Крымская война, 1854–1856 | страница 7



На ссылку Луи-Наполеона на крестовый поход русский посол в Турции Титов ответил особым меморандумом, поданным великому визирю. В меморандуме говорилось, что еще задолго до крестовых походов Иерусалимом владела православная греческая церковь. Титов выдвигал и другой аргумент: в 1808 г. церковь Гроба Господня почти целиком сгорела, а отстроена была исключительно на деньги, собранные православными как в России, так и среди православного населения Османской империи. Но французский посол оказался «проворнее» русского и убедил турецкий диван в том, что претензии русских гораздо более опасны для Турции, нежели претензии французов. Султан согласился с этими доводами. «Франция – единственная страна, – писал К. В. Нессельроде, – которая продолжает как в Европе, так и на Востоке заявлять о той угрозе, которая существует со стороны России в Османской империи».

Если внимательно рассмотреть эти споры, мы убедимся в том, что спор шел не из-за права верующих молиться в этих храмах: этого ни католикам, ни православным никто не запрещал, а из-за того, какому из государств – России или Франции – достанется право влиять на политику Турции. (Дискуссии по этому поводу между Россией и Францией велись с мая 1851-го до мая 1853 года.)

Религиозная оболочка русско-французских противоречий не могла скрыть их ярко выраженного политического характера. Борьба за преобладание православной или католической церкви на Востоке, которую вели державы, стала предвестником новых, более острых конфликтов.

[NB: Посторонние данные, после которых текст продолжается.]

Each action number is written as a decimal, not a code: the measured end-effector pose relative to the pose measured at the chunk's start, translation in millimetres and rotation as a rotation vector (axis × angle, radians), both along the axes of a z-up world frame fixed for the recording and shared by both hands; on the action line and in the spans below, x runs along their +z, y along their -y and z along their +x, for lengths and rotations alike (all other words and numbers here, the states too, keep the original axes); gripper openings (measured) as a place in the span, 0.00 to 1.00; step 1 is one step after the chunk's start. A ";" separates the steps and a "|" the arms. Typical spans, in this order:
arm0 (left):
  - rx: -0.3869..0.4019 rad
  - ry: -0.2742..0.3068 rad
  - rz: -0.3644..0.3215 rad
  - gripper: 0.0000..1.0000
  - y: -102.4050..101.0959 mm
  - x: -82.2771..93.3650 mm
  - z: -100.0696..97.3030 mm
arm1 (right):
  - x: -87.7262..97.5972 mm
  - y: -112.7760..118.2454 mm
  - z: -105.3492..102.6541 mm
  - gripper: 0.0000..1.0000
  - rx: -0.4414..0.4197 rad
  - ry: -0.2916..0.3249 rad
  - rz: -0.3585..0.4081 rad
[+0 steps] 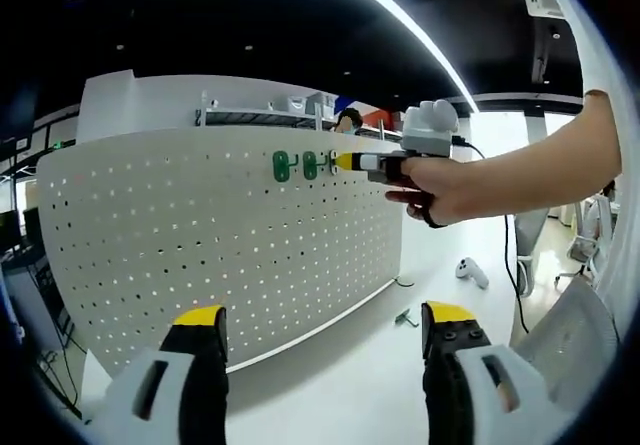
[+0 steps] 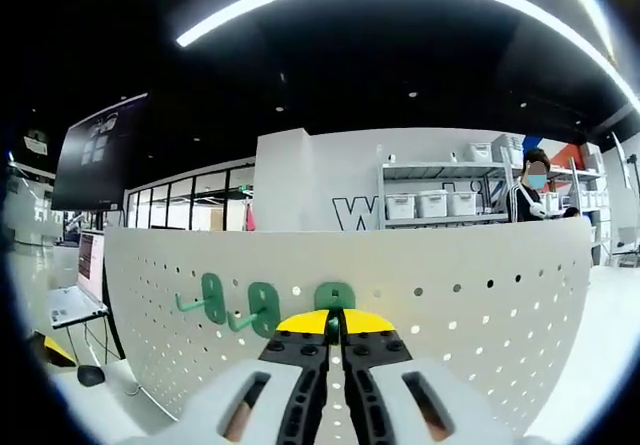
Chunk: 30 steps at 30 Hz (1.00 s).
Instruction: Insert the hook assembly into the mounting plate slot until the hook locks in place.
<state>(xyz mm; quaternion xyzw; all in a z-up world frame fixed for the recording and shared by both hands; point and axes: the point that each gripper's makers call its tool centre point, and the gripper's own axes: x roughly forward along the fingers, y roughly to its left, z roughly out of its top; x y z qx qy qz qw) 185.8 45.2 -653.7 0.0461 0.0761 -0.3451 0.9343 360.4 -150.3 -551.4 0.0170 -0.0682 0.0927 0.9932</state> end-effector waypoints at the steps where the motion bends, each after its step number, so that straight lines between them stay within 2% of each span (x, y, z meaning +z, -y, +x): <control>1: 0.001 0.000 0.000 0.82 -0.2 0.0 -0.3 | 0.2 -0.2 0.0 0.01 -0.006 -0.004 0.001; 5: 0.002 -0.002 0.001 0.82 0.3 0.2 -2.5 | 0.2 -0.8 1.0 0.01 -0.041 -0.012 0.003; 12: 0.003 -0.002 0.000 0.82 -0.3 0.6 -4.0 | -1.8 -0.5 1.1 0.01 -0.088 0.010 0.000; 20: 0.003 -0.007 -0.003 0.81 -0.2 -1.0 -4.2 | -1.7 0.4 0.2 0.01 -0.085 0.032 0.019; 26: 0.001 -0.007 -0.003 0.81 1.0 -0.7 -4.4 | -1.2 0.0 0.3 0.02 -0.077 0.020 0.001; 30: 0.006 -0.004 -0.006 0.82 -0.7 0.3 -4.3 | -6.3 -0.3 0.0 0.05 -0.046 -0.016 0.033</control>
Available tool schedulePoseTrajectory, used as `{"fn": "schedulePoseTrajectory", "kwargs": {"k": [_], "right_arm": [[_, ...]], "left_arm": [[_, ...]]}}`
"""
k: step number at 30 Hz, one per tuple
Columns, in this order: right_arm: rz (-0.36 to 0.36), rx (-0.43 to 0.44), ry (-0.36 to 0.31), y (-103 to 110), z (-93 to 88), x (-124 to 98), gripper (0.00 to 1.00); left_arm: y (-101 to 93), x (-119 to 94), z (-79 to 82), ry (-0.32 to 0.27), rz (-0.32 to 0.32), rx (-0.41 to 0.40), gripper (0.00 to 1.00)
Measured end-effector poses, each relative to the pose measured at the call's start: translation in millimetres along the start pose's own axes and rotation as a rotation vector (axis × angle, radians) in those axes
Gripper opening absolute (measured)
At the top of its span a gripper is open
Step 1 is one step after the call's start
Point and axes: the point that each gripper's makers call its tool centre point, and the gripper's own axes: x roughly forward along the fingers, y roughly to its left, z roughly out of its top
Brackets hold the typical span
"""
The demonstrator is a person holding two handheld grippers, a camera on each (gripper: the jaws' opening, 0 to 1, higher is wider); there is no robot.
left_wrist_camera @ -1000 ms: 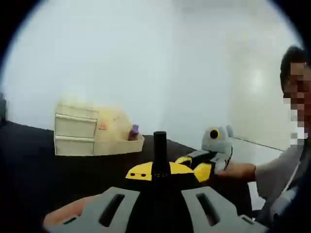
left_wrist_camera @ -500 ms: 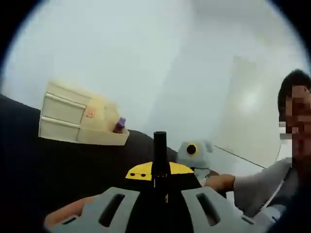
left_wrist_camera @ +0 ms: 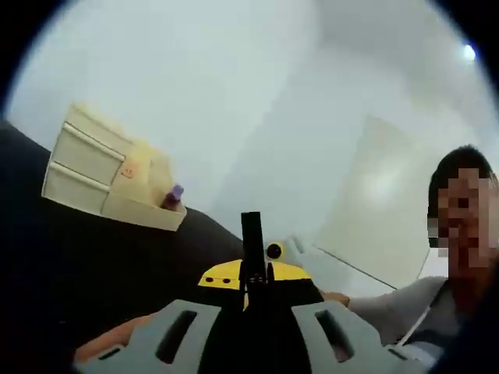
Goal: Open the drawer, pick up the cosmetic bottles from the table one by one, place them into the drawer, release the gripper, close the drawer, and move the gripper away
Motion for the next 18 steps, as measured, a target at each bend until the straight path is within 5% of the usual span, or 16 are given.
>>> {"fn": "schedulePoseTrajectory", "kwargs": {"k": [12, 16, 18], "right_arm": [[-0.056, -0.17, 0.089, 0.9, -7.4, -0.8, 0.08], [-0.069, -0.162, 0.085, -2.6, -9.5, -0.2, 0.09], [-0.106, -0.226, 0.084, -9.2, -10.1, 0.1, 0.1]], "left_arm": [[-1.0, -0.1, -11.5, 0.072, -0.021, -0.055, 0.08], [3.7, -0.7, -12.9, 0.086, 0.004, -0.057, 0.07], [9.8, -1.7, -14.7, 0.096, 0.038, -0.05, 0.07]]}}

И хотя уже тогда многим представлялся архаичным спор дипломатов о том, каким священникам – католикам или православным – возносить молитвы Господу в алтаре и какому правительству – российскому или французскому – чинить крышу иерусалимского собора, на деле все обстояло не так просто. Общность веры духовно связывала народы России и Балкан. После победоносной войны с Турцией конца XVIII ст. Россия приобрела право покровительства не грекам, румынам, сербам и болгарам как таковым, а единоверцам – православным, иная формула была просто неприемлема для турецкой стороны и практически недостижима. Высокая Порта, как тогда именовалось султанское правительство, сочла бы недопустимым вмешательство в свои внутренние дела. Уступить в споре о Святых местах, капитулировать перед католиками означало для Николая I признать перед всем православным Востоком свою слабость. В конце концов отказ от права на покровительство «турецким христианам» означал для Петербурга потерю важнейшего рычага воздействия на балканские дела.